-- THE DATA follows --

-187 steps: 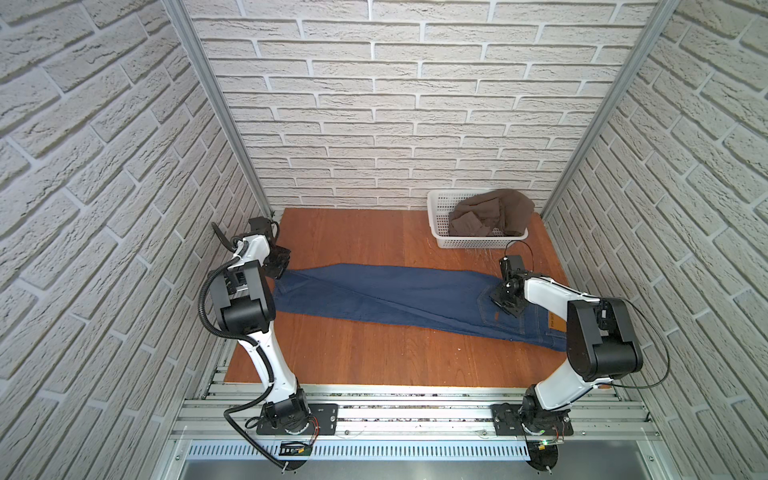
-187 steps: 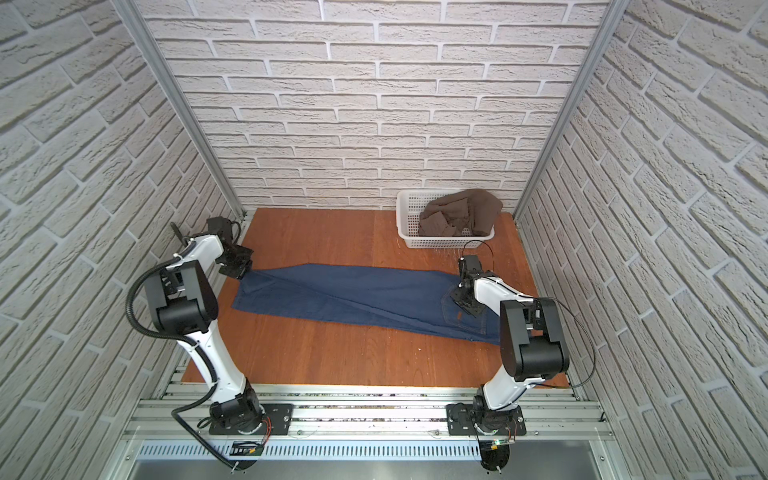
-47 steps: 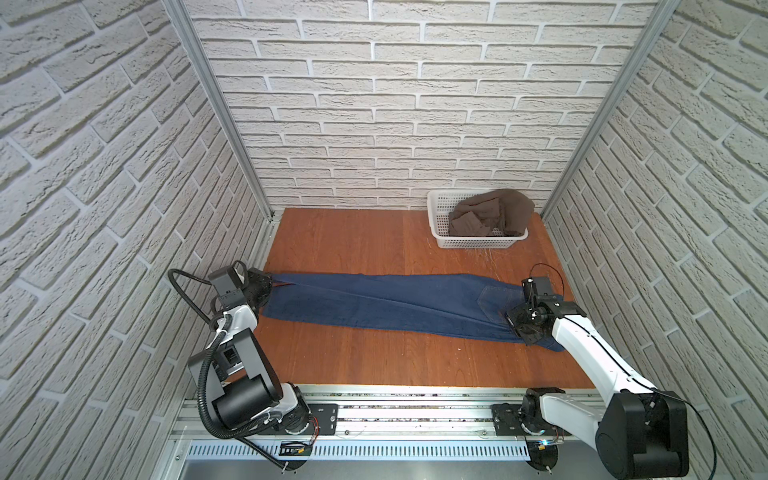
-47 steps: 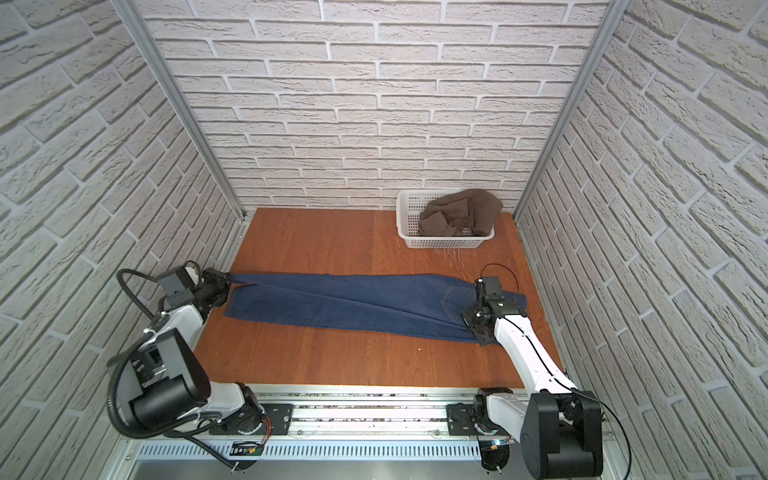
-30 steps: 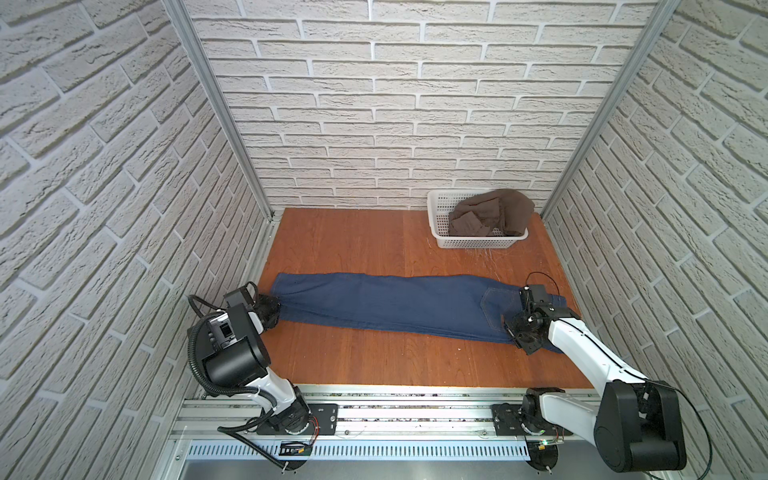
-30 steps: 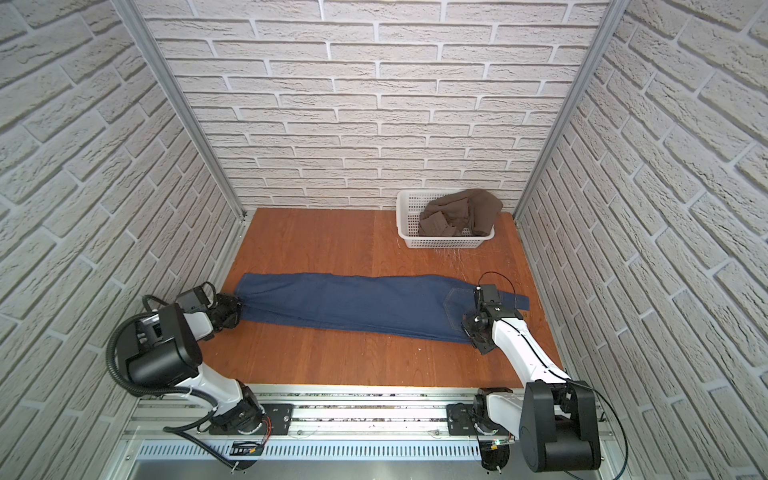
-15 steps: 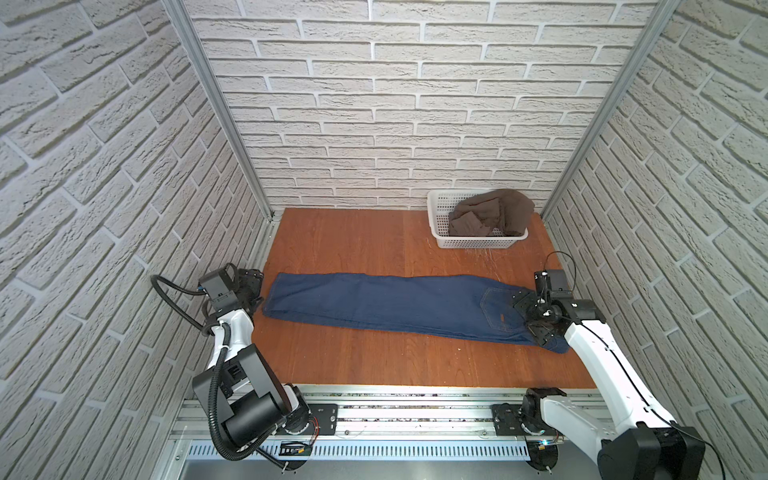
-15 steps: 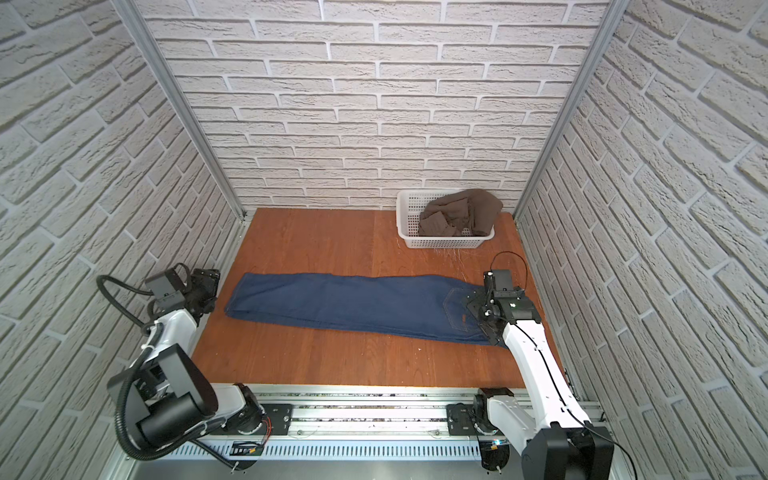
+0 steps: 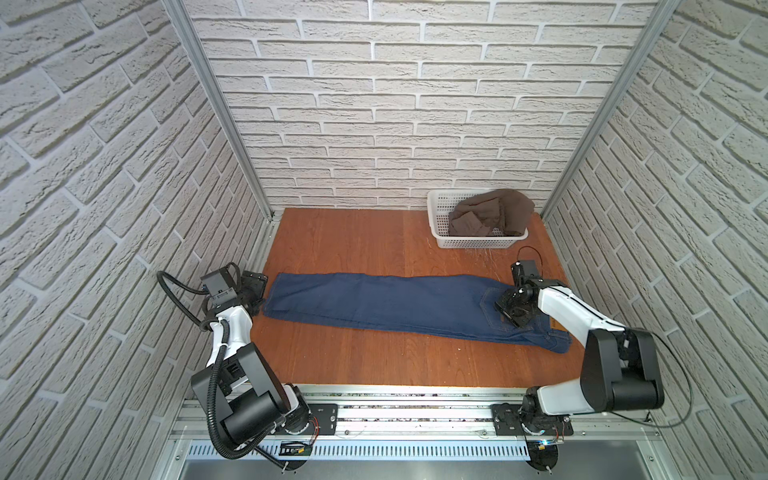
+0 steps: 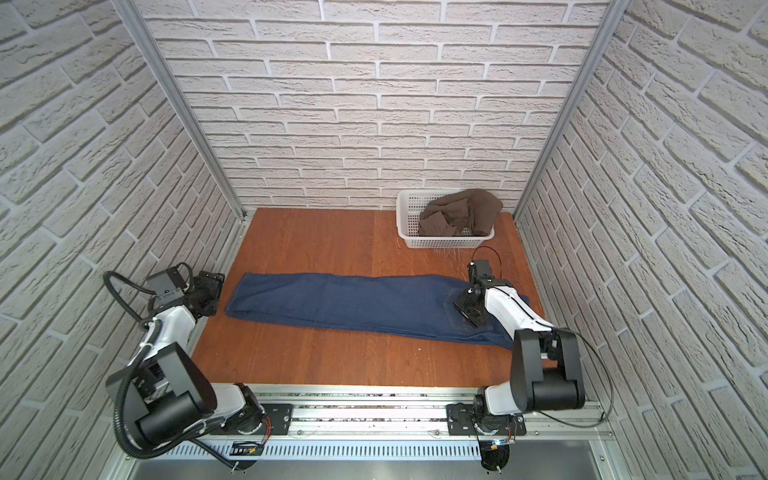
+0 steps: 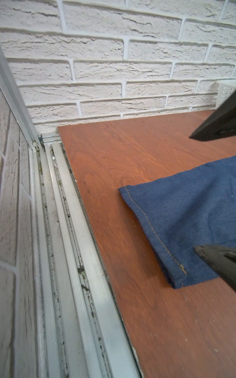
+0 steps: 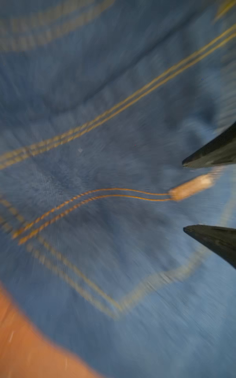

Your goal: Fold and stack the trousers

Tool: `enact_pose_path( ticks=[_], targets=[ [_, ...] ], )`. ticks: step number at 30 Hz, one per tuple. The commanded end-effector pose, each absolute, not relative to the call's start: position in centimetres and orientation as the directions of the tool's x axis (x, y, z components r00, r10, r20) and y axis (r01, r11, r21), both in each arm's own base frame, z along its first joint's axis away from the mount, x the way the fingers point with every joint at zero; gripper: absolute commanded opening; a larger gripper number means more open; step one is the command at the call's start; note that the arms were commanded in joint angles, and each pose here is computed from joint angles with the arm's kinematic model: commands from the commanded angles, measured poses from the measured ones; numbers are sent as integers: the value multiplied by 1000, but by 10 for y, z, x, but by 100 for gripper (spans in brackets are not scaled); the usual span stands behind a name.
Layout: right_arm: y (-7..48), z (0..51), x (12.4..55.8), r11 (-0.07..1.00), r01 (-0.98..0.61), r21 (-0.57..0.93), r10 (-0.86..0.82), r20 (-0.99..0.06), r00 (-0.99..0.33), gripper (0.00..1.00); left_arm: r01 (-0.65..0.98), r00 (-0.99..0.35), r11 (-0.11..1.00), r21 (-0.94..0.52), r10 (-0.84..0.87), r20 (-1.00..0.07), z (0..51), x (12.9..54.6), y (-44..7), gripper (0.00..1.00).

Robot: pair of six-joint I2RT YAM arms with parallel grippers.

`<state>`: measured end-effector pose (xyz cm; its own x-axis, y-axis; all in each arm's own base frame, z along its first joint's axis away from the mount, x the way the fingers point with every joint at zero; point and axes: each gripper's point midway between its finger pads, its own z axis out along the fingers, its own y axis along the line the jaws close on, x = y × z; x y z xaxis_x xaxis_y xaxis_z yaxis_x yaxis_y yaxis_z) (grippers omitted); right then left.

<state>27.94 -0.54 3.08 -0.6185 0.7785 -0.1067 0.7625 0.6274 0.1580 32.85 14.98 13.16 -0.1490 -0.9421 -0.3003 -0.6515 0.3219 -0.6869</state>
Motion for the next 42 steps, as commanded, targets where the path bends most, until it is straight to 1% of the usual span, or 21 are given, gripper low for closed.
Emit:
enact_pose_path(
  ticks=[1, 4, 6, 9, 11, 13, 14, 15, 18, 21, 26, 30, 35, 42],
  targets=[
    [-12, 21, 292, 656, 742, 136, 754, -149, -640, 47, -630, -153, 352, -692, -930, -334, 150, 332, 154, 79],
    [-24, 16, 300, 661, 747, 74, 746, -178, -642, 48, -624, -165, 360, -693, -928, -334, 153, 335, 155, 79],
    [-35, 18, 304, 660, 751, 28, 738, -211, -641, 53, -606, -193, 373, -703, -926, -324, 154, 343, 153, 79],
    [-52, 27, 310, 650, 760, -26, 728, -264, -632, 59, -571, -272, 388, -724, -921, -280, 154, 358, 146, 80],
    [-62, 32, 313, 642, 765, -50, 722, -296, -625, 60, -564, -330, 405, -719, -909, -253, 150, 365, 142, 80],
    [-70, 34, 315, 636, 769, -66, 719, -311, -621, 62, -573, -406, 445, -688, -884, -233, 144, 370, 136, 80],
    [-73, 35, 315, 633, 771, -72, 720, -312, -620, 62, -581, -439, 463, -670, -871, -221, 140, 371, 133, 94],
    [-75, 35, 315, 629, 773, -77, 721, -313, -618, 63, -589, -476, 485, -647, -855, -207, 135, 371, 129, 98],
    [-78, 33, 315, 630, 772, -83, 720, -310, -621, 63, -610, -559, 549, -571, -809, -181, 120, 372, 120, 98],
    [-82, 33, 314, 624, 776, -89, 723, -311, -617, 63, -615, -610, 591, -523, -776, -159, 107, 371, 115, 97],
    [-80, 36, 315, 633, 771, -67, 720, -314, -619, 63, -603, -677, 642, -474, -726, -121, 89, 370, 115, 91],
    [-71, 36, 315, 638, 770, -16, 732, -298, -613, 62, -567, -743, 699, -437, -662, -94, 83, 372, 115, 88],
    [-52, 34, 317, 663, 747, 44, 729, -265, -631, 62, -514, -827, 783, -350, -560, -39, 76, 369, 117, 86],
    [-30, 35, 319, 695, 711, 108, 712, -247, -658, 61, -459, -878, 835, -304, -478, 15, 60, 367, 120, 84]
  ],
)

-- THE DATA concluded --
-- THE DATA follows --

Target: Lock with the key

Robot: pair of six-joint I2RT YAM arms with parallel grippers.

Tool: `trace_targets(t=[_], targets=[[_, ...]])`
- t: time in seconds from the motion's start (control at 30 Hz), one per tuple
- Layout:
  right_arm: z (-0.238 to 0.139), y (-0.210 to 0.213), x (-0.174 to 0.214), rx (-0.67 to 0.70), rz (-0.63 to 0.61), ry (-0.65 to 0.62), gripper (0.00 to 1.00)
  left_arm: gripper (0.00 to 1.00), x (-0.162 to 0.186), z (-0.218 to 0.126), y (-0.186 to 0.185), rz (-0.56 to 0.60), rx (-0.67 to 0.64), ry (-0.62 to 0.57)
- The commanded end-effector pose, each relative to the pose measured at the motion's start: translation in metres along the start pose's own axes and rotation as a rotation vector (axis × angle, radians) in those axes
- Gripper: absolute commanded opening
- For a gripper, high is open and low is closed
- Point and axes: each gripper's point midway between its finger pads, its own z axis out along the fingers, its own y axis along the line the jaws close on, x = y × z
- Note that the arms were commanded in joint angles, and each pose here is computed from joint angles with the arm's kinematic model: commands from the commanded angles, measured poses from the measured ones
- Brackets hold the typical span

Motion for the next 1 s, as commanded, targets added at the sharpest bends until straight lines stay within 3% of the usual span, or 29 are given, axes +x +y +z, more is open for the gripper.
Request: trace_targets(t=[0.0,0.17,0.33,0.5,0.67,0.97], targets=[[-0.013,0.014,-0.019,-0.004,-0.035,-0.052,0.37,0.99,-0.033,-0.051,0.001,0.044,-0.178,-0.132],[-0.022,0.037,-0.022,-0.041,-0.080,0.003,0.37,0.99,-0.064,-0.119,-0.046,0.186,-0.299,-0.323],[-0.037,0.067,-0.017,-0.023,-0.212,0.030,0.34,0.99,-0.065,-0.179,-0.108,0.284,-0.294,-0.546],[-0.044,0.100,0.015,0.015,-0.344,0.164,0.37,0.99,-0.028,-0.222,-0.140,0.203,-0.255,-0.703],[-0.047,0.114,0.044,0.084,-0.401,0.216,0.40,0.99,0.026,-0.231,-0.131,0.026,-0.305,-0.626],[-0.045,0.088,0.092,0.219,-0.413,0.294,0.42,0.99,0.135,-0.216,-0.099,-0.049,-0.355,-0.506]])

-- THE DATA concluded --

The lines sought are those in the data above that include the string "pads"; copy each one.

_RESULT BELOW:_
`<state>`: measured end-effector pose (xyz cm; its own x-axis, y-axis; all in each arm's own base frame, z along its first joint's axis away from the mount, x the way the fingers point with every joint at zero; point and axes: each gripper's point midway between its finger pads, its own z axis out along the fingers, its own y axis along the line the jaws close on, x = y × z; x y z xaxis_x xaxis_y xaxis_z yaxis_x yaxis_y yaxis_z) (grippers omitted); right then left.
- Point and axes: each gripper's point midway between its finger pads, its own z axis out along the fingers, its own y axis along the line the jaws close on, x = y × z

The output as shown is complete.